# Work to be completed
Set down every record below exactly as it appears, but without the pictures.

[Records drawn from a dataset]
━━━━━━━━━━━━━━━━

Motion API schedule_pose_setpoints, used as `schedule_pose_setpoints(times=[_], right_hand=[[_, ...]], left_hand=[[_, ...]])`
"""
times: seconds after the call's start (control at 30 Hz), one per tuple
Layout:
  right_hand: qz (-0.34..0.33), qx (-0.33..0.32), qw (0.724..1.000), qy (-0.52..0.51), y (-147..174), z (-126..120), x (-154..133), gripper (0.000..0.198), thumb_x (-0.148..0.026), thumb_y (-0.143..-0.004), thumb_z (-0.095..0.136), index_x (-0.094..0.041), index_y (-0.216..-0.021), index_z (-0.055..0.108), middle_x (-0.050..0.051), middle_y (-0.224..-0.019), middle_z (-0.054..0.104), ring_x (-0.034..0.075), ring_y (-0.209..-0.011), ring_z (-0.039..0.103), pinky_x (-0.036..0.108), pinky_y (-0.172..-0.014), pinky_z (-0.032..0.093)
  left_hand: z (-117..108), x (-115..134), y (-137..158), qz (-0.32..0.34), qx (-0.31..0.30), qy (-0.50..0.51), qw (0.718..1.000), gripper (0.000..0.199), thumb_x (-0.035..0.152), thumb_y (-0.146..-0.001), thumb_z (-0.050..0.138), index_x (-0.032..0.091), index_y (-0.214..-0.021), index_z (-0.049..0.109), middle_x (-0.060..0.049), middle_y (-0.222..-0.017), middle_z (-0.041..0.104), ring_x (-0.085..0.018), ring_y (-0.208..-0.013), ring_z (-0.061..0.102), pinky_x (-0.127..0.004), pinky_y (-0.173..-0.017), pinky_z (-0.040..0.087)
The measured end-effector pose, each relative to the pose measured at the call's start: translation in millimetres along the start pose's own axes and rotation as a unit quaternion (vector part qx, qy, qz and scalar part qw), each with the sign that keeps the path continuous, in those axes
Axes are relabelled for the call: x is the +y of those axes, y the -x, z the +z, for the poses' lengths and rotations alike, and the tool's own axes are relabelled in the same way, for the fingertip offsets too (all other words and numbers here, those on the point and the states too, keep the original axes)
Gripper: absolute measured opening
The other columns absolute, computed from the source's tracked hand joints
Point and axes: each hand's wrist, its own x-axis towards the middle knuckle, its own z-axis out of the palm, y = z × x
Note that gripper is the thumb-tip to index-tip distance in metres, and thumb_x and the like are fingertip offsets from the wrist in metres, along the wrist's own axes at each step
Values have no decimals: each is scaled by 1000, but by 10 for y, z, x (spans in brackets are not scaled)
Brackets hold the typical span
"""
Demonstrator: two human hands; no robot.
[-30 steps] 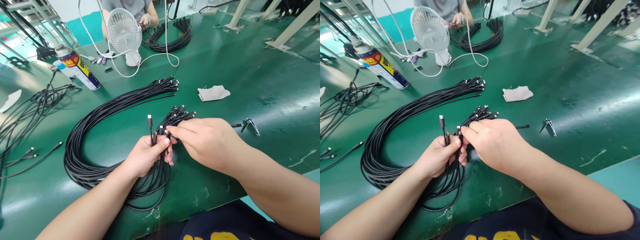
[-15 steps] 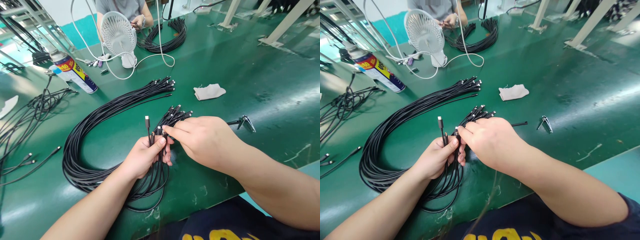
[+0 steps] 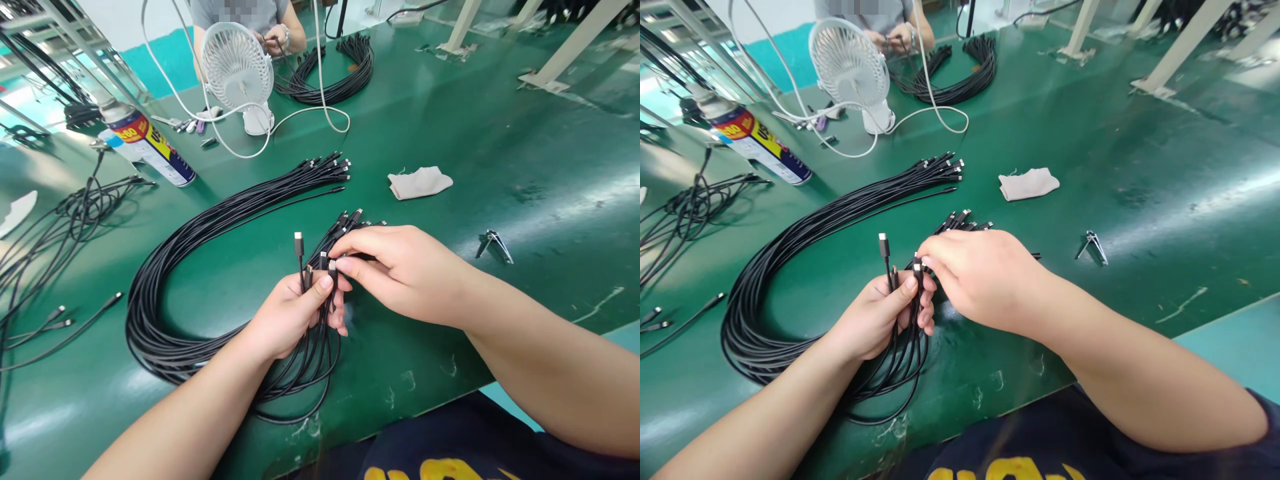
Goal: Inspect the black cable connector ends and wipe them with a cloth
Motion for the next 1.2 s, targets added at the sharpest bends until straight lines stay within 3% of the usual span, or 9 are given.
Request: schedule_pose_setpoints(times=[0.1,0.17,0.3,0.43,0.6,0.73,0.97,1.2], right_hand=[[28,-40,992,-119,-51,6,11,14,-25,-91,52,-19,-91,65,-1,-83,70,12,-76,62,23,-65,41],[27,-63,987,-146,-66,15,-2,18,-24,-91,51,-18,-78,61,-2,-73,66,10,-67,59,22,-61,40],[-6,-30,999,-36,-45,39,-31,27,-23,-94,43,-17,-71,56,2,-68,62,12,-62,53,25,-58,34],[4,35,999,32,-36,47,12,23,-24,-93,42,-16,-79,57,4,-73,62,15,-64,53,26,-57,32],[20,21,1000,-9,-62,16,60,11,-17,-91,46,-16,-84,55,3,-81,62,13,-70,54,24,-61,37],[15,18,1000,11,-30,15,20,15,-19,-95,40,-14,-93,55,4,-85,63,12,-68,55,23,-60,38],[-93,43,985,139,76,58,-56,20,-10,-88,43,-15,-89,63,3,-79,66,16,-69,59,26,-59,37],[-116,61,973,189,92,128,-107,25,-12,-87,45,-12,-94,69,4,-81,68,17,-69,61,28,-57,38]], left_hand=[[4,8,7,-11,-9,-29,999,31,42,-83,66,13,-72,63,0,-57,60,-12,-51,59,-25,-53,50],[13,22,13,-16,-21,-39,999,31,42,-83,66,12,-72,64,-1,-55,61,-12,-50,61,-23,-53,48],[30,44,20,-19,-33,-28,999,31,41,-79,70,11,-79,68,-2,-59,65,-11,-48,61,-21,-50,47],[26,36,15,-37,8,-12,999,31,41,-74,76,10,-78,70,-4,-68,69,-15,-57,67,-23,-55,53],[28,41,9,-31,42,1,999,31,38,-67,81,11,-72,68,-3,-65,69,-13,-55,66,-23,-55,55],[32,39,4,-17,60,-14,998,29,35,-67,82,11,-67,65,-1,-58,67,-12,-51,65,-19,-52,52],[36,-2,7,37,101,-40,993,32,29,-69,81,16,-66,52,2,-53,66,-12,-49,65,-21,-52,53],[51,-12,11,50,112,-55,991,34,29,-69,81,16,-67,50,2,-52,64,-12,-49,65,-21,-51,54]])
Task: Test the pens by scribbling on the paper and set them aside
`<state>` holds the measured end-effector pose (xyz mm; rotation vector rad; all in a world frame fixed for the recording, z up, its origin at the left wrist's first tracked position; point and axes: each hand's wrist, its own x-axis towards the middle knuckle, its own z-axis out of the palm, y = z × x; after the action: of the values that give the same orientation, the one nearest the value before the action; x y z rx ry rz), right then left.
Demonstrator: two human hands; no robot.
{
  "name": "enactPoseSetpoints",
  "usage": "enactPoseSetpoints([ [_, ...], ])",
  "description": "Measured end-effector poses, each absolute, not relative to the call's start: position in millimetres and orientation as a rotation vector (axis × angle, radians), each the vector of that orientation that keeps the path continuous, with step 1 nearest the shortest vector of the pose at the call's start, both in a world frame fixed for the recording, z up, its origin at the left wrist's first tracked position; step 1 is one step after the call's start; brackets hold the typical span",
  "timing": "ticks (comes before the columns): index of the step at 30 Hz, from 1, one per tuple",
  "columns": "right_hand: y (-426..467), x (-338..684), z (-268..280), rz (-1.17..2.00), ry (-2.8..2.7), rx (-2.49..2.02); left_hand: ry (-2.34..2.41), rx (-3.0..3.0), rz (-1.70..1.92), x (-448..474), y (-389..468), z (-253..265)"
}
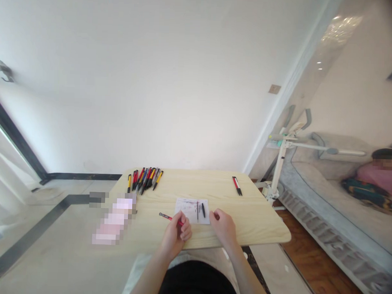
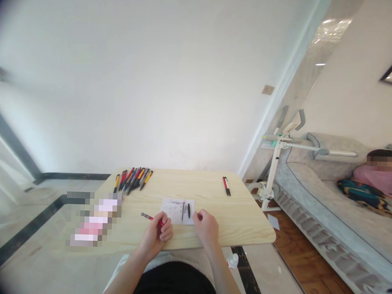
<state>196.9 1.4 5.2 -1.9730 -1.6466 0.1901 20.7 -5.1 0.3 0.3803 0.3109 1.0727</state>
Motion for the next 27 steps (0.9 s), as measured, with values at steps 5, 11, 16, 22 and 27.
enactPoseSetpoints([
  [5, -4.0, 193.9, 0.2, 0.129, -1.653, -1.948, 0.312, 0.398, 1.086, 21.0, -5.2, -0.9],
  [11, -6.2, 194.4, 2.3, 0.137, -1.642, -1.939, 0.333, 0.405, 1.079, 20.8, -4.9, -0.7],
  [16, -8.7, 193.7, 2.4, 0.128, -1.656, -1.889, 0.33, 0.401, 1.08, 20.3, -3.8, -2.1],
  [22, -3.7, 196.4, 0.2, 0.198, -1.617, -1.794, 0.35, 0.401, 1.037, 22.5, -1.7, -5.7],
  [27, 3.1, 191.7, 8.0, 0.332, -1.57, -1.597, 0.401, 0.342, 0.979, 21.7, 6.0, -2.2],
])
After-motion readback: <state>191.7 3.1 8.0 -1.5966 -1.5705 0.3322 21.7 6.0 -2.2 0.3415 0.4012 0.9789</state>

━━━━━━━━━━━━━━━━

# Solution
Motion API schedule_pose_setpoints, used as `schedule_pose_setpoints(times=[_], right_hand=[[_, ...]], left_hand=[[_, ...]])`
"""
times: seconds after the call's start (control at 30 Hz), one per tuple
Layout:
  right_hand: qz (-0.34..0.33), qx (-0.33..0.32), qw (0.724..1.000), qy (-0.52..0.51), y (-147..174), z (-126..120), x (-154..133), gripper (0.000..0.198), thumb_x (-0.148..0.026), thumb_y (-0.143..-0.004), thumb_z (-0.095..0.136), index_x (-0.094..0.041), index_y (-0.216..-0.021), index_z (-0.055..0.108), middle_x (-0.050..0.051), middle_y (-0.224..-0.019), middle_z (-0.054..0.104), ring_x (-0.034..0.075), ring_y (-0.209..-0.011), ring_z (-0.039..0.103), pinky_x (-0.036..0.108), pinky_y (-0.172..-0.014), pinky_z (-0.032..0.093)
  left_hand: z (-117..108), x (-115..134), y (-137..158), qz (-0.32..0.34), qx (-0.31..0.30), qy (-0.50..0.51), qw (0.718..1.000), gripper (0.000..0.199), thumb_x (-0.035..0.152), thumb_y (-0.146..-0.001), thumb_z (-0.050..0.138), index_x (-0.032..0.091), index_y (-0.214..-0.021), index_z (-0.049..0.109), middle_x (-0.060..0.049), middle_y (-0.222..-0.017), middle_z (-0.041..0.104), ring_x (-0.085..0.018), ring_y (-0.208..-0.013), ring_z (-0.061..0.102), pinky_x (-0.127..0.004), pinky_y (-0.173..-0.017), pinky_z (-0.040..0.087)
The measured end-effector pose, each relative to the pose measured at the call's start: translation in millimetres along the start pose's own axes and rotation as a unit quaternion (vector part qx, qy, qz and scalar part qw), each with the sign that keeps the path continuous, in those axes
Axes are relabelled for the call: x is the +y of those axes, y the -x, z the +z, for the poses' lengths and rotations alike, and the tool's own axes are relabelled in the same way, for the fingertip offsets too (all other words and numbers here, those on the point and the states too, keep the original axes)
Gripper: absolute measured opening
The other columns absolute, computed from the source's tracked hand joints
Point and axes: each hand's wrist, its own x-axis towards the middle knuckle, its own z-axis out of the palm, y = z × x
Note that gripper is the thumb-tip to index-tip distance in metres, and thumb_x and the like are fingertip offsets from the wrist in metres, along the wrist's own axes at each step
Values have no decimals: each is scaled by 1000, but by 10 for y, z, x (spans in brackets are not scaled)
Brackets hold the typical span
"""
Demonstrator: two human hands; no robot.
[-30 steps] 
[-15 steps] 
[+0 steps] 
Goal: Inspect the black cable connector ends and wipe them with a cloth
Motion for the next 1.2 s, targets added at the sharpest bends until straight lines stay within 3% of the usual span, or 9 are given.
Request: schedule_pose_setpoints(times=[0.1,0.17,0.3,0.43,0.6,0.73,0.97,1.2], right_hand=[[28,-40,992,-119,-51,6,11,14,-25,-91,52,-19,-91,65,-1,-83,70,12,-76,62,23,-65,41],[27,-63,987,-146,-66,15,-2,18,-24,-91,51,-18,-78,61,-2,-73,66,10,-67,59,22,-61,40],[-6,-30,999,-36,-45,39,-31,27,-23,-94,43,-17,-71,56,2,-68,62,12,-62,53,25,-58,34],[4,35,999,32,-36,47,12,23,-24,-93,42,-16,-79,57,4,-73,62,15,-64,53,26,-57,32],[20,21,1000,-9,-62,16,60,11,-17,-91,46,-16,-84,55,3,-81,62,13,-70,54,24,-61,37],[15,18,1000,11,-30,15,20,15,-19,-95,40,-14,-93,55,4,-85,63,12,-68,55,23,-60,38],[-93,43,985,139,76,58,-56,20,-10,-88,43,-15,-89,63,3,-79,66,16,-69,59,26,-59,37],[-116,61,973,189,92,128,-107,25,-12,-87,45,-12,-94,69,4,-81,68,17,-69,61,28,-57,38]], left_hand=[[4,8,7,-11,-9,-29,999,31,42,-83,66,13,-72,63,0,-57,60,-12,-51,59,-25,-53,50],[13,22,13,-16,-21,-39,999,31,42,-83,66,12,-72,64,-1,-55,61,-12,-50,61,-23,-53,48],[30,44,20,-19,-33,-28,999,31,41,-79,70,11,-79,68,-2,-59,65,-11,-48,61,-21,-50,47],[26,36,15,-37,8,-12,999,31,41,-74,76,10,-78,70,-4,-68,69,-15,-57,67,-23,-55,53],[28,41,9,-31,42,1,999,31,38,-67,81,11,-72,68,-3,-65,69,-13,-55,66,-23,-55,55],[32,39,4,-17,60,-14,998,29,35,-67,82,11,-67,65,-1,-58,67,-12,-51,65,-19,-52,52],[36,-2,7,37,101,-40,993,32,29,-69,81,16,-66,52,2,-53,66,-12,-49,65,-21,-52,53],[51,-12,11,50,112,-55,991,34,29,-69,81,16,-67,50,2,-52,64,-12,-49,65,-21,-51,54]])
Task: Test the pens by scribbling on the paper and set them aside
`<state>` holds the measured end-effector pose (xyz mm; rotation vector rad; all in a world frame fixed for the recording, z up, its origin at the left wrist's first tracked position; point and axes: each hand's wrist, its own x-axis towards the middle knuckle, its own z-axis out of the palm, y = z × x; after the action: of the values that give the same orientation, the one nearest the value before the action; x y z rx ry rz), right then left.
Demonstrator: two human hands; no robot.
{
  "name": "enactPoseSetpoints",
  "usage": "enactPoseSetpoints([ [_, ...], ])",
  "description": "Measured end-effector poses, each absolute, not relative to the call's start: position in millimetres and orientation as a rotation vector (axis × angle, radians), each the vector of that orientation that keeps the path continuous, with step 1 nearest the shortest vector of the pose at the call's start, both in a world frame fixed for the recording, z up, its origin at the left wrist's first tracked position; step 1 is one step after the call's start; brackets hold the typical span",
  "timing": "ticks (comes before the columns): index of the step at 30 Hz, from 1, one per tuple",
  "columns": "right_hand: y (-426..467), x (-338..684), z (-268..280), rz (-1.17..2.00), ry (-2.8..2.7), rx (-2.49..2.02); left_hand: ry (-2.34..2.41), rx (-3.0..3.0), rz (-1.70..1.92), x (-448..474), y (-389..468), z (-253..265)"
}
<state>196.9 1.4 5.2 -1.9730 -1.6466 0.1901 20.7 -5.1 0.3 0.3803 0.3109 1.0727</state>
Motion for the next 27 steps (0.9 s), as measured, with values at steps 5, 11, 16, 22 and 27.
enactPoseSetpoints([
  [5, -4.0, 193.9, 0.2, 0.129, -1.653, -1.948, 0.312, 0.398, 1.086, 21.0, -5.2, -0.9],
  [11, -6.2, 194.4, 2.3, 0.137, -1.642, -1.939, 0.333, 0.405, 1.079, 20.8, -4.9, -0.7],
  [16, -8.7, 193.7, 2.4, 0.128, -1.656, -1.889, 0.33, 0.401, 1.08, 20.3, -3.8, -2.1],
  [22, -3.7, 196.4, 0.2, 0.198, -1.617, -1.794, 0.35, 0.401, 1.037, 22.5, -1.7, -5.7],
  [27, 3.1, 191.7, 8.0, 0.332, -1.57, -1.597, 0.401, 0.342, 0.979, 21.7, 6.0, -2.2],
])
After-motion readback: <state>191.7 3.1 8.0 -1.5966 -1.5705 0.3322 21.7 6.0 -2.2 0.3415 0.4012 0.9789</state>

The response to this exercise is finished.